= Sarah Miyazawa LaFleur =

American businesswoman and fashion designer

Sarah Miyazawa LaFleur is a businesswoman and fashion designer of Japanese and American descent. She is the founder and CEO of MM.LaFleur.

== Biography ==
LaFleur was born in Paris, France, the daughter of Christopher J. LaFleur, the former United States Ambassador to Malaysia, and Keiko Miyazawa, the daughter of Kiichi Miyazawa, who served as Prime Minister of Japan from 1991 to 1993. Her younger sister is Emma Miyazawa.

She wore designs by Hanae Mori at the Bal des débutantes on December 7, 2002. She graduated from Harvard University in 2006.

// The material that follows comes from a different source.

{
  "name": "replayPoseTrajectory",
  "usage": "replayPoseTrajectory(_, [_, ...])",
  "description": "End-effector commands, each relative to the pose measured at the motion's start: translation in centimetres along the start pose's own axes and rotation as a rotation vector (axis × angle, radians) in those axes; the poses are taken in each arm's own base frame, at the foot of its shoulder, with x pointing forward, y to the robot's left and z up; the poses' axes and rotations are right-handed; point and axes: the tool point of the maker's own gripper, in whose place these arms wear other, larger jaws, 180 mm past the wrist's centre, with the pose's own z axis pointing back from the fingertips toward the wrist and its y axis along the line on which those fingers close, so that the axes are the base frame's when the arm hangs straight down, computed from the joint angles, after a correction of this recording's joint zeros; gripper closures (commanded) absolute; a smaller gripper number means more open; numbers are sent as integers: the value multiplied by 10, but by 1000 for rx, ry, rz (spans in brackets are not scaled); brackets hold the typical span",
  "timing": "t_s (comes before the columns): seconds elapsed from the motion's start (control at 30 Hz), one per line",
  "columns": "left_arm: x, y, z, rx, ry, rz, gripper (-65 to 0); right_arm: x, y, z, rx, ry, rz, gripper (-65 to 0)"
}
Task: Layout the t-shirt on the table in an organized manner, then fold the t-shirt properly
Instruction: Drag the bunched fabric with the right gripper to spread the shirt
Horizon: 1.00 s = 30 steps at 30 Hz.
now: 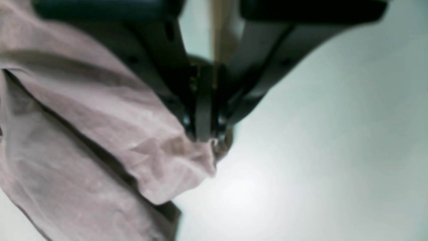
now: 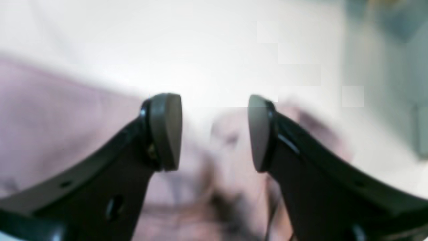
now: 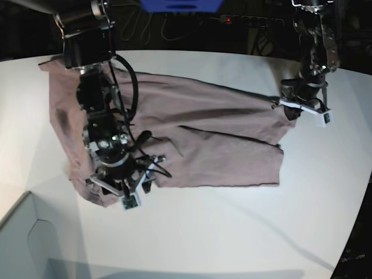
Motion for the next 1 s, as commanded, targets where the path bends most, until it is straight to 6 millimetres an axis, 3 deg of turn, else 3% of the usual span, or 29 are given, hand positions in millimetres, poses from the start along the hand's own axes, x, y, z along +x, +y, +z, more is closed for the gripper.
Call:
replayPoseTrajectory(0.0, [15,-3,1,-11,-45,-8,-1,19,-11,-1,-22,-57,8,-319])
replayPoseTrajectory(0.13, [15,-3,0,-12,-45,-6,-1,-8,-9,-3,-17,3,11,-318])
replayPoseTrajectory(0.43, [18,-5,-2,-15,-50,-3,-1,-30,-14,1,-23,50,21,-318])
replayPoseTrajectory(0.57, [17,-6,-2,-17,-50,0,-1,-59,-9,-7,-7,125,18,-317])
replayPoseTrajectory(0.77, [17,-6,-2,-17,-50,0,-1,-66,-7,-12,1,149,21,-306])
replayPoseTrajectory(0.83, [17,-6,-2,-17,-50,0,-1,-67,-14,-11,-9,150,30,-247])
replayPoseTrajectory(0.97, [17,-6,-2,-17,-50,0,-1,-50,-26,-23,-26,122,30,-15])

LaFleur worked as a management counselor for Bain & Company and TechnoServe in New York City. She worked in South Africa where she studied business opportunities in agriculture. She then worked for a private equity firm, Starwood Capital Group, in New York and Paris. LaFleur left financial counseling to found MM.LaFleur, which she named after her mother, in April 2011, along with Miyako Nakamura and Narie Foster. In February 2020 LaFleur announced the company will lend free clothing to any woman running for office.

LaFleur is one of the signatories of a letter intended for Donald Trump and the United States Congress in an attempt to keep the Deferred Action for Childhood Arrivals in place throughout the United States.